• Bagby, Grover (PI)

    Project: Research project

    Project Details


    Mononuclear phagocytes play a central role in regulating hematopoiesis
    and phagocyte function. First, they produce hematopoietic growth factors
    and, secondly, they express interleukin-1 and tumor necrosis factor-alpha
    gene products which function to induce other cells in the hematopoietic
    microenvironment to produce multilineage hematopoietic growth factors.
    Virtually all of the induced hematopoietic growth factors are known to
    have stimulatory effects not only on the proliferative activity of
    hematopoietic progenitor cells but on the functional activity of
    terminally differentiated phagocytes. A convincing body of evidence
    demonstrates that mononuclear phagocytes are important target of HIV-1
    infection, and that proviral integration can alter the regulated
    production of IL-1. Because regulated expression of CSF an interleukin
    genes is essential for normal hematopoietic and phagocytic function, and
    because patients with HIV infection commonly exhibit disorders of both
    processes, we hypothesize that hematopoietic and phagocyte dysfunction in
    such patients are the direct result of infection of mononuclear
    phagocytes by HIV. We will test this hypothesis in the first aim of our
    studies.

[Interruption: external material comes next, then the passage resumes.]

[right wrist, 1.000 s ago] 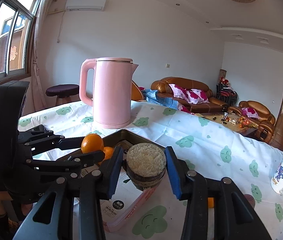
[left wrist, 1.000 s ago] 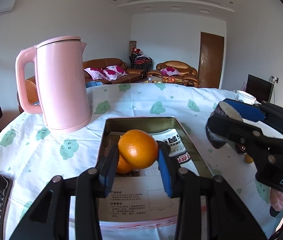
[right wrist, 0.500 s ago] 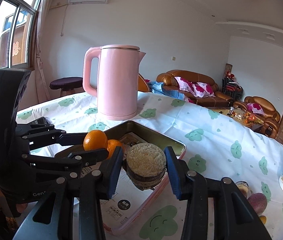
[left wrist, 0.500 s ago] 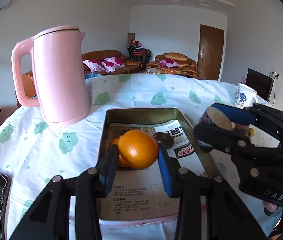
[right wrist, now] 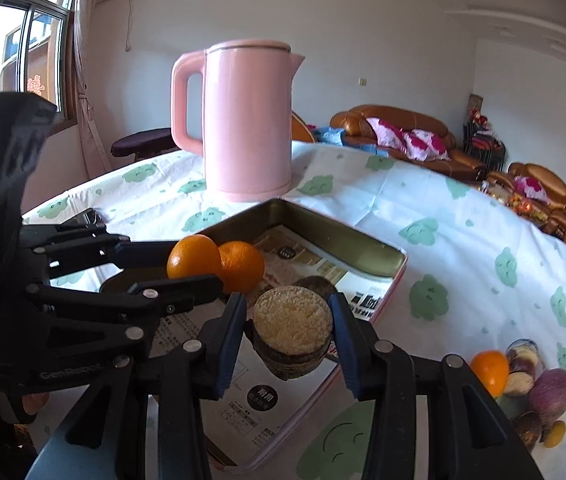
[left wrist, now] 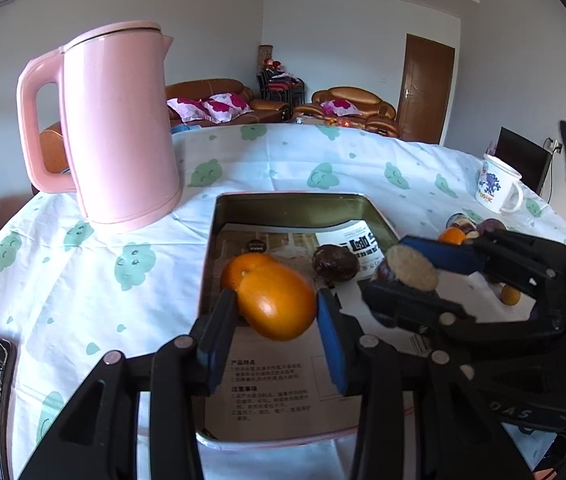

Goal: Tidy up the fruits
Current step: 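Carry the orange into the tin box with the left tool while the right tool lowers the jar in, then open both tools and move them back toward the fruit pile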

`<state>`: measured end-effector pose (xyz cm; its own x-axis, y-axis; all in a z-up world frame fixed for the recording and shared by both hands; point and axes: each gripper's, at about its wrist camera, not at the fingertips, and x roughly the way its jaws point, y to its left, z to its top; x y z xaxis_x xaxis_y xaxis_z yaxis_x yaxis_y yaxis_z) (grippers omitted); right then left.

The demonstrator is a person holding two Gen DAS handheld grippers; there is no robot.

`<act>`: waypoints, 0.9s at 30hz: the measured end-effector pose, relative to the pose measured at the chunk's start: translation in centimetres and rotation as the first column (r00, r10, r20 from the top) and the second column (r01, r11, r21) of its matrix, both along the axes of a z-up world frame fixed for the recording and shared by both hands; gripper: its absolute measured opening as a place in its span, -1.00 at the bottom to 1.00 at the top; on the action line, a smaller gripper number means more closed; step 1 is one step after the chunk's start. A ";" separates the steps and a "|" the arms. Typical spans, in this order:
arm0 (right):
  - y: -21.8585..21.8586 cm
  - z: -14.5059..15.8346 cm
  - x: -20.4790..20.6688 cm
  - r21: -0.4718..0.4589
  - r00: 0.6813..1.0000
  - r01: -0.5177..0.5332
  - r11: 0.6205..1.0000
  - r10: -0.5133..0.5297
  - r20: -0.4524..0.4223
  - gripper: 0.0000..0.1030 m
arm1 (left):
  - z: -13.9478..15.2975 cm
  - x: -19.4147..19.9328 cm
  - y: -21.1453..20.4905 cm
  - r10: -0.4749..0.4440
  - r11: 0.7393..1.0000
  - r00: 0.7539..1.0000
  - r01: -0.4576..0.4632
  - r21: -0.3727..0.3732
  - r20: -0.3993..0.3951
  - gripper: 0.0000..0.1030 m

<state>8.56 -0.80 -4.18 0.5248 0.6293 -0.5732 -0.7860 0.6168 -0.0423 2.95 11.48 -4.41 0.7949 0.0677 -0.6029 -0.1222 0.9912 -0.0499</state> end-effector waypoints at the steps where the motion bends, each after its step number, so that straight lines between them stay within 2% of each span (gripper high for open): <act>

Specifically, we will determine the effects of latent HIV
    infection on both hematopoietic and phagocytic function of mononuclear
    phagocytes and will determine the molecular mechanisms by which these
    effects occur. Certain physiologic signals, including GM-CSF, can induce the expression
    of HIV in latently infected cells. We hypothesize that multiple
    hematopoietic growth factors and interleukins induce the expression of
    provirus in latently infected mononuclear phagocytes and that this effect
    is mediated, at least in part, by the induction of specific viral
    regulatory proteins or cellular transcription factors known to affect HIV
    expression. We will test these hypotheses in the second aim of this
    proposal. Specifically, we will determine the effects of recombinant
    human hematopoietic growth factors and interleukins on proviral
    expression by HIV infected mononuclear phagocytes and analyze the
    molecular mechanisms by which either stimulatory or inhibitory effects
    occur. The results of our studies should provide a strong rationale for
    the development of therapeutic strategies which might circumvent
    progressive hematopoietic dysfunction (Aim 1) without the risk of
    accelerating HIV infection(AIM 2).
    Effective start/end date2/1/891/31/95


    • National Institutes of Health
    • National Institutes of Health: $232,139.00
    • National Institutes of Health
    • National Institutes of Health: $215,524.00
    • National Institutes of Health


    • Medicine(all)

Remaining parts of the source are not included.